Selon Knutov, le Tempest est conçu avant tout pour contrer des drones de type aéronef et d’autres cibles volant à basse altitude. Le système se compose d’un radar et de deux lanceurs armés de missiles AGM-114 Hellfire à longue portée. Bien que les Hellfire soient généralement employés dans des rôles air-sol, il a souligné que des ingénieurs américains les ont aussi adaptés à des missions de défense aérienne. Le radar, dont le champ de vision est estimé à environ 90 degrés, confère au système une certaine efficacité face aux menaces aériennes.

L’une des caractéristiques marquantes du Tempest, a-t-il ajouté, est son châssis léger de type buggy. Ce choix d’ingénierie rend l’ensemble plus mobile et plus simple à déployer sur des terrains variés. En contrepartie, la protection reste minimale, ces véhicules étant pour l’essentiel non blindés et privilégiant la vitesse, la maniabilité et un coût réduit.

Il a également fait valoir que le Tempest se distingue par un prix relatif plus abordable que d’autres systèmes de défense aérienne.
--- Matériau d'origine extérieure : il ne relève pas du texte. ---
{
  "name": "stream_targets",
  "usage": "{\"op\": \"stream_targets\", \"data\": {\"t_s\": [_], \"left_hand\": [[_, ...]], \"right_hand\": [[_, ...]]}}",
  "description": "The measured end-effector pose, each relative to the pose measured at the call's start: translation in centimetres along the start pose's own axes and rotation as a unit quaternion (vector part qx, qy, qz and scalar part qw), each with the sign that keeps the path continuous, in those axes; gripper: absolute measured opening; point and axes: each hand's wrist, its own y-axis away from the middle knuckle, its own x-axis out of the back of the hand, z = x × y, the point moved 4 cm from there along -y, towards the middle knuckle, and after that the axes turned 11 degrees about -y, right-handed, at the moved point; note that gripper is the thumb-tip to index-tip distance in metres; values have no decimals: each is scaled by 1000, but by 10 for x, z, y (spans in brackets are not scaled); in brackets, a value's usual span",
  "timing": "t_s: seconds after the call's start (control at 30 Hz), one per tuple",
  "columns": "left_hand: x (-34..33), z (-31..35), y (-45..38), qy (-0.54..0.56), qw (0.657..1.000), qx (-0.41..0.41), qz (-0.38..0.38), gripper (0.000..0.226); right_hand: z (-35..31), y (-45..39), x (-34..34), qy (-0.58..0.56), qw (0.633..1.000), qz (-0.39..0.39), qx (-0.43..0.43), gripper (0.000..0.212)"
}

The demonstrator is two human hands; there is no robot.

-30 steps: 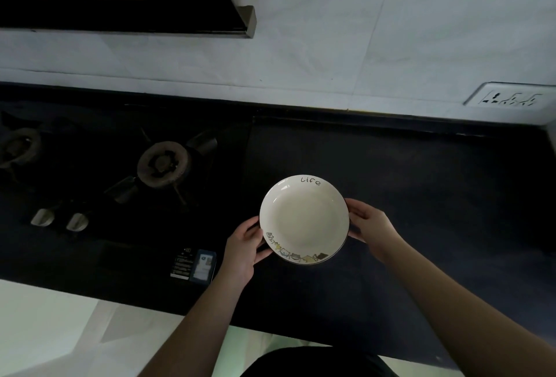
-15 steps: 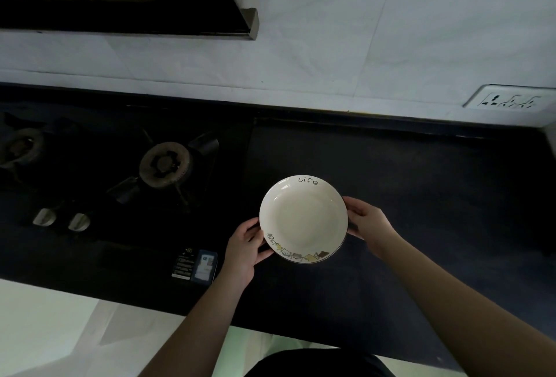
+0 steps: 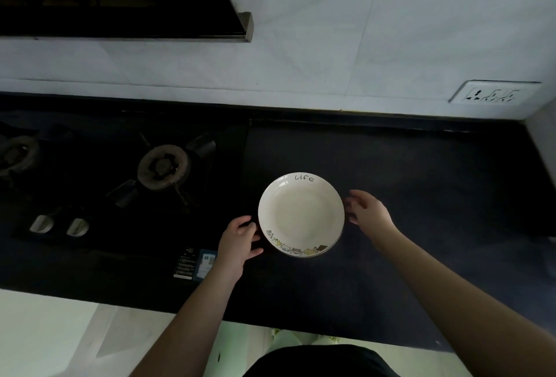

Le coût d’un missile Hellfire est estimé entre 100 000 et 150 000 dollars, tandis que l’ensemble peut engager des cibles à différentes distances.

Autre point clé, selon Knutov: l’emploi du principe dit tirer et oublier. Le missile s’appuie d’abord sur un guidage inertiel pour rejoindre la zone estimée de la cible, puis active son autodirecteur actif, verrouille l’objectif et effectue l’interception.